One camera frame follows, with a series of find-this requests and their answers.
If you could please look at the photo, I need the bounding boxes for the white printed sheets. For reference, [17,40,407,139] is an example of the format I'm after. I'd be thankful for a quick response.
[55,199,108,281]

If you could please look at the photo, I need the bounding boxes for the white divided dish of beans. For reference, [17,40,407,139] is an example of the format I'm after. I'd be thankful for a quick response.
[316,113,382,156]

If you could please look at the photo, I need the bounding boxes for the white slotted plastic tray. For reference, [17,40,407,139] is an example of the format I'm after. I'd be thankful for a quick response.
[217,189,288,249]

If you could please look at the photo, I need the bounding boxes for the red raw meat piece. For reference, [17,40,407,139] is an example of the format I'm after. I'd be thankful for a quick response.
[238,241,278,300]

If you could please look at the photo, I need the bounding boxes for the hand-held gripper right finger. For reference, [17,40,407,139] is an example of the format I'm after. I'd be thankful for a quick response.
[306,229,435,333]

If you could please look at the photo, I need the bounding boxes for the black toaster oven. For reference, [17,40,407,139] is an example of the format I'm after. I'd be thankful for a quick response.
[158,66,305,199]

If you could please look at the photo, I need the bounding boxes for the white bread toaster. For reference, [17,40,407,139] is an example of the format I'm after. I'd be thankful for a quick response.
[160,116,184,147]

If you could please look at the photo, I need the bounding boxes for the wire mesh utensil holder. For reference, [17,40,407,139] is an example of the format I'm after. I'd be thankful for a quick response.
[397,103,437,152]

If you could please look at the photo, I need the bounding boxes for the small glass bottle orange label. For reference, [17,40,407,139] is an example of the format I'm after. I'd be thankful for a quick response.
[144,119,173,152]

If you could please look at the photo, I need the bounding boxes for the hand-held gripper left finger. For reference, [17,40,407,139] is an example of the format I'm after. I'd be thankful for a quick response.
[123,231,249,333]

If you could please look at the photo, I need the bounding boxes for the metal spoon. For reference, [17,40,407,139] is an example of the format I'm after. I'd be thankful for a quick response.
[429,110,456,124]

[Goal of the exercise]
Return each record exactly as given.

[Answer for the task]
One camera frame follows, with a series of find-this requests and their answers.
If you could please look at the photo, I need the bounding boxes for the white printed sheets. For reference, [17,40,407,139] is an example of the format I'm after. I'd be thankful for a quick response.
[55,199,108,281]

If you could please look at the photo, I need the bounding boxes for the white divided dish of beans. For reference, [17,40,407,139] is an example of the format I'm after. I'd be thankful for a quick response.
[316,113,382,156]

If you could please look at the photo, I need the bounding boxes for the white slotted plastic tray. For reference, [17,40,407,139] is an example of the format I'm after. I'd be thankful for a quick response.
[217,189,288,249]

If you could please look at the photo, I need the bounding boxes for the red raw meat piece. For reference, [17,40,407,139] is an example of the format I'm after. I'd be thankful for a quick response.
[238,241,278,300]

If you could please look at the photo, I need the bounding boxes for the hand-held gripper right finger. For reference, [17,40,407,139] is an example of the format I'm after. I'd be thankful for a quick response.
[306,229,435,333]

If you could please look at the photo, I need the bounding boxes for the black toaster oven. For reference, [17,40,407,139] is an example of the format I'm after. I'd be thankful for a quick response.
[158,66,305,199]

If you could please look at the photo, I need the bounding boxes for the white bread toaster. For reference, [17,40,407,139] is an example of the format I'm after. I'd be thankful for a quick response.
[160,116,184,147]

If you could please look at the photo, I need the bounding boxes for the wire mesh utensil holder. For reference, [17,40,407,139] is an example of the format I'm after. I'd be thankful for a quick response.
[397,103,437,152]

If you could please look at the photo, I need the bounding boxes for the small glass bottle orange label. For reference, [17,40,407,139] is an example of the format I'm after. I'd be thankful for a quick response.
[144,119,173,152]

If you could please look at the photo, I need the bounding boxes for the hand-held gripper left finger. For reference, [17,40,407,139] is an example of the format I'm after. I'd be thankful for a quick response.
[123,231,249,333]

If you could please look at the photo, I need the bounding boxes for the metal spoon. For reference, [17,40,407,139] is an example of the format I'm after. I'd be thankful for a quick response.
[429,110,456,124]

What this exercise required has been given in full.